The listing below should be written out word for word, with its pictures removed.

(Beginning of Information provided)

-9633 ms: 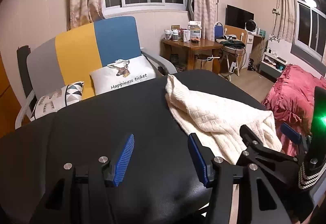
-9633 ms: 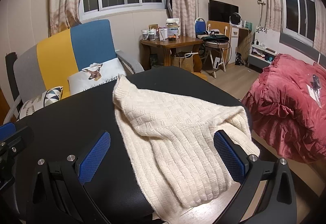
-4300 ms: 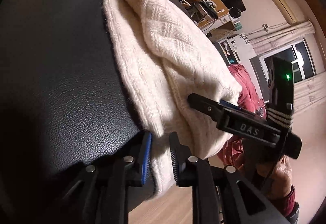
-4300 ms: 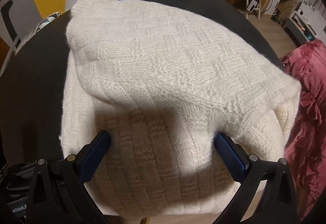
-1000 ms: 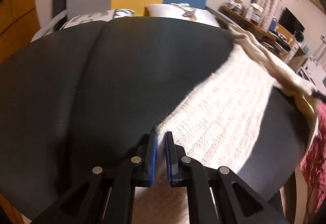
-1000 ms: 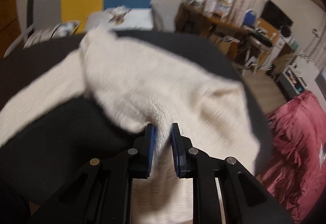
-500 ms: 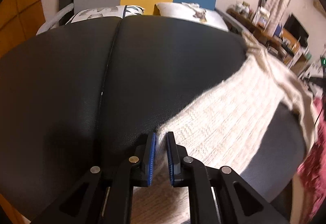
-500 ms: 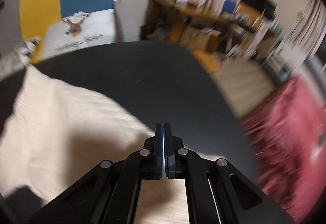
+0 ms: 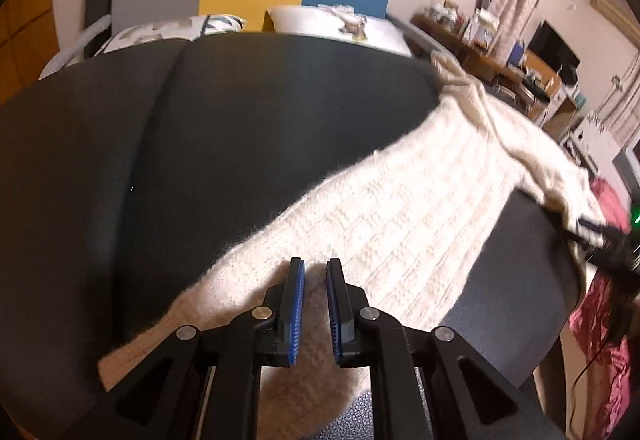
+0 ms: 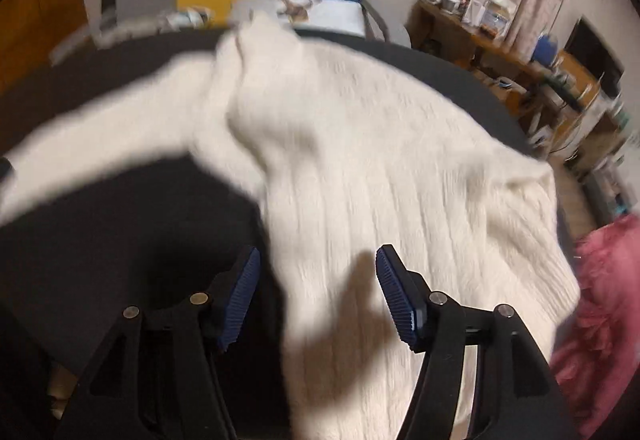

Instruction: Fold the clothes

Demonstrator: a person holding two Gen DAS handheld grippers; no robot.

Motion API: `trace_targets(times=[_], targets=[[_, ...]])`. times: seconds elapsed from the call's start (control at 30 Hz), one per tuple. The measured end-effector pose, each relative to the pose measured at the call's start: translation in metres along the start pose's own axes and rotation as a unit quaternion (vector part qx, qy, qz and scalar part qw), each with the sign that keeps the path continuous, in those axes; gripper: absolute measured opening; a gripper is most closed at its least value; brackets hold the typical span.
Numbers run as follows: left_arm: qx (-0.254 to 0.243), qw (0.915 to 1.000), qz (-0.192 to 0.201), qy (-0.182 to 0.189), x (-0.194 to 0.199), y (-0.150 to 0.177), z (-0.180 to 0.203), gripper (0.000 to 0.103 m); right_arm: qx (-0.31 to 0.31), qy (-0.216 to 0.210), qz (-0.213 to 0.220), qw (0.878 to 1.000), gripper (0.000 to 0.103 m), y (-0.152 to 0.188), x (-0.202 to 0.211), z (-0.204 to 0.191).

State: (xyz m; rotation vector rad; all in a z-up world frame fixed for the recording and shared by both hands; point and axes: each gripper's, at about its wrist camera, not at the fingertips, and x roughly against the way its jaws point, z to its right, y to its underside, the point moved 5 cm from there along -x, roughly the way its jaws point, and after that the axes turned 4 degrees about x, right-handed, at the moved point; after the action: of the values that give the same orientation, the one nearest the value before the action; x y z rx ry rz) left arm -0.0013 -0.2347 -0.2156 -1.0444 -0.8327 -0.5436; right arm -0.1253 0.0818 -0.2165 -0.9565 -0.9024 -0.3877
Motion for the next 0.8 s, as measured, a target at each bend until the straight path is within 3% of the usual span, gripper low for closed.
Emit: trace_targets(times=[0.07, 0.13, 0.17, 0.2, 0.4, 0.5, 0.57, 0.63, 0.7, 0.8], targets=[[0.012, 0.9999, -0.002, 0.006, 0.001, 0.0, -0.003, 0.01, 0.004, 0.034, 0.012, 0.999, 0.064, 0.009, -0.004, -0.002], [0.025, 0.9996, -0.004, 0.014, 0.001, 0.001, -0.005, 0.01, -0.007, 0.034, 0.01, 0.999, 0.06, 0.012, -0.005, 0.0], [0.027, 0.9995, -0.003, 0.015, 0.0, 0.001, -0.006, 0.01, -0.015, 0.027, 0.007, 0.999, 0.046, 0.013, -0.004, 0.001], [0.029, 0.9995, -0.002, 0.017, 0.0, 0.002, -0.006, 0.01, -0.021, 0.027, 0.0, 0.999, 0.015, 0.013, -0.005, 0.003], [0.001, 0.9999, 0.01, -0.001, -0.002, 0.003, 0.0, 0.01, 0.002, 0.054, 0.018, 0.998, 0.014, -0.006, 0.028, 0.017], [-0.005, 0.9999, 0.011, -0.001, -0.002, 0.004, -0.001, 0.01, 0.029, 0.105, 0.05, 0.993, 0.014, -0.036, 0.057, 0.037], [-0.005, 0.9999, 0.01, 0.001, -0.001, 0.004, -0.002, 0.01, 0.041, 0.151, 0.068, 0.985, 0.005, -0.071, 0.072, 0.067], [-0.004, 0.9999, 0.01, 0.004, -0.001, 0.005, -0.004, 0.01, 0.031, 0.183, 0.078, 0.979, 0.004, -0.104, 0.077, 0.101], [-0.006, 0.9999, 0.011, 0.004, -0.002, 0.005, -0.005, 0.01, 0.027, 0.211, 0.076, 0.974, 0.004, -0.133, 0.069, 0.128], [-0.007, 0.9999, 0.011, 0.002, -0.002, 0.004, -0.004, 0.01, 0.032, 0.254, 0.039, 0.966, 0.004, -0.17, 0.031, 0.166]])
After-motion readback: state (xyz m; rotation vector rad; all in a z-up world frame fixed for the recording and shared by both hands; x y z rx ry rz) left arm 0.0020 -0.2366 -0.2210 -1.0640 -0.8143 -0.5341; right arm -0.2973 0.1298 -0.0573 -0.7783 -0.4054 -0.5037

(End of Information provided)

### Expected answer
-9633 ms: 
-9633 ms: 
-4300 ms: 
-4300 ms: 
-1000 ms: 
-1000 ms: 
-500 ms: 
-500 ms: 
+0 ms: 
+0 ms: 

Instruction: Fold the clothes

Demonstrator: a person holding two Gen DAS handheld grippers; no robot.

Motion API: `trace_targets(times=[_], targets=[[_, ...]])`. times: seconds elapsed from the call's start (control at 30 Hz), one per tuple. The measured end-effector pose, each relative to the pose measured at the call's start: translation in metres along the start pose's own axes and rotation as a unit quaternion (vector part qx, qy, qz and scalar part qw), each with the sign that keeps the path continuous, in those axes; gripper: absolute measured opening; a gripper is most closed at its least value; brackets hold the typical span.
Numbers run as follows: left_arm: qx (-0.254 to 0.243), qw (0.915 to 1.000), qz (-0.192 to 0.201), qy (-0.182 to 0.189), x (-0.194 to 0.199), y (-0.150 to 0.177), z (-0.180 to 0.203), gripper (0.000 to 0.103 m); right_arm: qx (-0.31 to 0.31), qy (-0.216 to 0.210), qz (-0.213 to 0.220), qw (0.878 to 1.000), gripper (0.000 to 0.103 m), y (-0.152 to 0.188), x (-0.202 to 0.211), z (-0.204 to 0.191).

State: (xyz m; rotation vector rad; all in a z-up world frame fixed for the recording and shared by both hands; point and axes: each gripper's, at about its wrist camera, not at the fingertips, and x roughly against the way its jaws point, z to its right, y to its underside, the point moved 5 cm from there along -x, roughly the way its jaws point, and after that the axes turned 4 degrees about x, right-handed, at the moved point; after the action: of the values that give the same orientation, the one nearest the value before the action; x y z rx ry rz) left arm -0.0013 -0.2347 -0.2156 -1.0444 -0.8327 -0.5436; right arm -0.1253 0.0818 -0.2165 -0.9565 -0.9024 -0.3877
Motion for the next 0.8 s, as measured, a target at each bend until the straight path is within 3% of the usual span, gripper low for closed.
Emit: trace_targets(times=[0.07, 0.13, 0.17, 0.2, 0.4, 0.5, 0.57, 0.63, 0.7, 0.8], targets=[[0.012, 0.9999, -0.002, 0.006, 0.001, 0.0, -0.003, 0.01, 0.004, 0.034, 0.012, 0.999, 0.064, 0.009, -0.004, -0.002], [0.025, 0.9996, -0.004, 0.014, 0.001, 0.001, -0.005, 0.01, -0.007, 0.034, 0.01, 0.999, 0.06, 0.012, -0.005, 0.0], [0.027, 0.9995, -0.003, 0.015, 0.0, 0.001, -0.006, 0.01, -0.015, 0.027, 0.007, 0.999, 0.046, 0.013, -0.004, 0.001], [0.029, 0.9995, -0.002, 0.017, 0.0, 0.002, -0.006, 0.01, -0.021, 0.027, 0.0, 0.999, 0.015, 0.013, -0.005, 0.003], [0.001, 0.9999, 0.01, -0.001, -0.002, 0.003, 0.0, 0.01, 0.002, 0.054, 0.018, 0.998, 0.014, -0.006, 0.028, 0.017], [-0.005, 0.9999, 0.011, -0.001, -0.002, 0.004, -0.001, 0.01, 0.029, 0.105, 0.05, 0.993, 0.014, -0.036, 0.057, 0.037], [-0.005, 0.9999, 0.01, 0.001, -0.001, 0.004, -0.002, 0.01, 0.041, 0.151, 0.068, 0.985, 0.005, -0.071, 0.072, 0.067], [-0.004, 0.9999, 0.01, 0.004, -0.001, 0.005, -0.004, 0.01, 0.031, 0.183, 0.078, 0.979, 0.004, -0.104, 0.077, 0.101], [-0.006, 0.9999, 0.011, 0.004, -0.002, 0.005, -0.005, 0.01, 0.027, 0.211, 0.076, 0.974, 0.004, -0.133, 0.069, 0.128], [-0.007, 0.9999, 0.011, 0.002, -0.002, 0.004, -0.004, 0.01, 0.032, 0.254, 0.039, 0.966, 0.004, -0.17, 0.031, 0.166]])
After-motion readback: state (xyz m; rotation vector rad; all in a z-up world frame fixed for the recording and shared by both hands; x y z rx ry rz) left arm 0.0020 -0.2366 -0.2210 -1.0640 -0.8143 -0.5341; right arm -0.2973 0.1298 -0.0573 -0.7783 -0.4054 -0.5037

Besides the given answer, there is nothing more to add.